多项式回归,方差和偏差

2019-02-26  本文已影响0人  此间不留白

前言

在之前的学习中,已经详细了解了正则化线性回归,方差和偏差的相关内容,在这个练习中,将会用python实现正则化线性回归并用它来研究不同的方差与偏差模型的相关属性。

正则化线性回归

问题引入:利用水库中水位的变化量来预测大坝中水的流出量,用变量x表示水库中水位变化量的历史数据,而用变量y表示大坝中水的流出量。

导入相关模块,和初始化数据之后,画出训练集的散点图如下所示:

import matplotlib.pyplot as plt
import numpy as np
import scipy.io as scio
# 绘制散点图
plt.ion()
np.set_printoptions(formatter={'float': '{: 0.6f}'.format})
print('Loading and Visualizing data ...')
data = scio.loadmat('ex5data1.mat')
X = data['X']
y = data['y'].flatten()
Xval = data['Xval']
yval = data['yval'].flatten()
Xtest = data['Xtest']
ytest = data['ytest'].flatten()

m = y.size
plt.figure()
plt.scatter(X, y, c='r', marker="*")
plt.xlabel('Change in water level (x)')
plt.ylabel('Water folowing out of the dam (y)')
def linear_reg_cost_function(theta, x, y, lmd):
    # Initialize some useful values
    m = y.size

    # You need to return the following variables correctly
    cost = 0
    grad = np.zeros(theta.shape)
    hypo = np.dot(x,theta)
    cost = 1/(2*m)*np.sum(np.subtract(hypo,y)**2) + lmd/(2*m)*np.sum(theta[1:]**2)
    reg = theta*(lmd/m)
    reg[0] = 0
    grad = np.dot(x.T,(np.subtract(hypo,y))**2) + reg

    return cost, grad
theta = np.ones(2)
cost, _ = linear_reg_cost_function(theta, np.c_[np.ones(m), X], y, 1)

print('Cost at theta = [1  1]: {:0.6f}\n(this value should be about 303.993192'.format(cost))

根据以上代码,最后计算出的结果如下图所示:



def train_linear_reg(x, y, lmd):
    initial_theta = np.ones(x.shape[1])

    def cost_func(t):
        return linear_reg_cost_function(t, x, y, lmd)[0]

    def grad_func(t):
        return linear_reg_cost_function(t, x, y, lmd)[1]
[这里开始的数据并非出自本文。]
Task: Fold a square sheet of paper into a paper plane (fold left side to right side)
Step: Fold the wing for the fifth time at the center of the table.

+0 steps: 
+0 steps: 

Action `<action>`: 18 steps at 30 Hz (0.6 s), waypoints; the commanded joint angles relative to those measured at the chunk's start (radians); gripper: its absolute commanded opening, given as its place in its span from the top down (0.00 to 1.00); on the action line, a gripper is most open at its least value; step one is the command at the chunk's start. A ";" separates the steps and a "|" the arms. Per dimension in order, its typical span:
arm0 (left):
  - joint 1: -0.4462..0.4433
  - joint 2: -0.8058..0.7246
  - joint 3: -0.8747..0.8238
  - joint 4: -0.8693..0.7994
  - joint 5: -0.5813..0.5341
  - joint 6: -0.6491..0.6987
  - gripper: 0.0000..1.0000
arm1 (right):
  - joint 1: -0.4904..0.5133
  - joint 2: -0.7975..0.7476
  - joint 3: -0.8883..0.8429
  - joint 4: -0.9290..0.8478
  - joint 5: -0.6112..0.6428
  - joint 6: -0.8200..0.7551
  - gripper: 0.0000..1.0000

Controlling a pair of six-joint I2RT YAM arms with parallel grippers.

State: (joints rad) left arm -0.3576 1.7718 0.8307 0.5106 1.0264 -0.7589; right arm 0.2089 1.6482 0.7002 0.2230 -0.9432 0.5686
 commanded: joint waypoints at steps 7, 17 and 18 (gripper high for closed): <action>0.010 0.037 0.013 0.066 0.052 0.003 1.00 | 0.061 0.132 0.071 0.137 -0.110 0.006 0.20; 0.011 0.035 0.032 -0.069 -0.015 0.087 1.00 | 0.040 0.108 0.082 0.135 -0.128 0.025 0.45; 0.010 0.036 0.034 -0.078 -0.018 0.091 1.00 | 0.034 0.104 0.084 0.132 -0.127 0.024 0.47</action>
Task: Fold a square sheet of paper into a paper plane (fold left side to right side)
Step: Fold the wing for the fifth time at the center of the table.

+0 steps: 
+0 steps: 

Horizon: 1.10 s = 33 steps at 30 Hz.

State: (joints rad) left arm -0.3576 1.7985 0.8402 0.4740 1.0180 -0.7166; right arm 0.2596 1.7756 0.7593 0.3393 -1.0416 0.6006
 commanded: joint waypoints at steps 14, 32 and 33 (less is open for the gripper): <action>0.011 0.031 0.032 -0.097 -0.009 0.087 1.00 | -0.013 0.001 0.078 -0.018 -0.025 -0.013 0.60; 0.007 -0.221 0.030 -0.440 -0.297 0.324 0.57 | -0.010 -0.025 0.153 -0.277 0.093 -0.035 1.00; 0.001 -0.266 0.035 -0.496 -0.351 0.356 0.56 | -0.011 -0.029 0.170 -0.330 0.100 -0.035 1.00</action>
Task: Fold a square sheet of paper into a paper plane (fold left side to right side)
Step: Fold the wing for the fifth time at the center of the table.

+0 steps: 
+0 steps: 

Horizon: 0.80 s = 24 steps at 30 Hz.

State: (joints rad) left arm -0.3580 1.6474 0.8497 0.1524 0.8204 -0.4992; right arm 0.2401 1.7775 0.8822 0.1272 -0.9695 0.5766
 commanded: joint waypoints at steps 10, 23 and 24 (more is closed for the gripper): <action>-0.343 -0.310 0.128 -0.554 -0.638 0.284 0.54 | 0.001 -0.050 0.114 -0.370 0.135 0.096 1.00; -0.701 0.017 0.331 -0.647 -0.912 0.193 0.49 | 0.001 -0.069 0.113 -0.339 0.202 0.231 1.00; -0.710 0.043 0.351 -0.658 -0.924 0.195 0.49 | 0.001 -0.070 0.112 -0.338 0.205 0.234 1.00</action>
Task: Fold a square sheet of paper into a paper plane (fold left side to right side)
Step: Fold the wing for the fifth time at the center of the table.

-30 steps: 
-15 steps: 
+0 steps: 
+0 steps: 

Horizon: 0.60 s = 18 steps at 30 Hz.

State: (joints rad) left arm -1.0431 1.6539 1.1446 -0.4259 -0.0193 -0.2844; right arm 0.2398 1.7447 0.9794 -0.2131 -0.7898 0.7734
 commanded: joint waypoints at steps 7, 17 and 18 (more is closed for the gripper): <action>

    theta, *unused = opt.fmin_cg(cost_func, initial_theta, grad_func, maxiter=200, disp=False,full_output=True)

    return theta

#绘制线性回归直线
lmd = 0
theta = train_linear_reg(np.c_[np.ones(m), X], y, lmd)
plt.scatter(X, y, c='r', marker="x")
# Plot fit over the data
plt.plot(X, np.dot(np.c_[np.ones(m), X], theta))

运行以上代码,最后得到图像结果如下所示,可以清楚地看到,散点图与直线拟合效果并不理想。


方差和偏差

机器学习中非常重要的概念是偏差和方差问题,高偏差会导致欠拟合,而高方差会导致过拟合,我们将会在学习曲线上绘制训练误差和测试误差用来诊断偏差和方差问题。

注意:当计算训练误差时,选择的数据并不是整个训练集,而是其中一个子集,可以用x[1:n]y[1:n]表示

具体代码如下所示:

def learning_curve(X, y, Xval, yval, lmd):
    # Number of training examples
    m = X.shape[0]

    error_train = np.zeros(m)
    error_val = np.zeros(m)
    for i in range(m):
        x_i = X[:i+1]
        y_i = y[:i+1]
        theta = train_linear_reg(x_i, y_i, lmd)

        error_train[i] = linear_reg_cost_function(theta, x_i, y_i, 0)[0]
        error_val[i] = linear_reg_cost_function(theta, Xval, yval, 0)[0]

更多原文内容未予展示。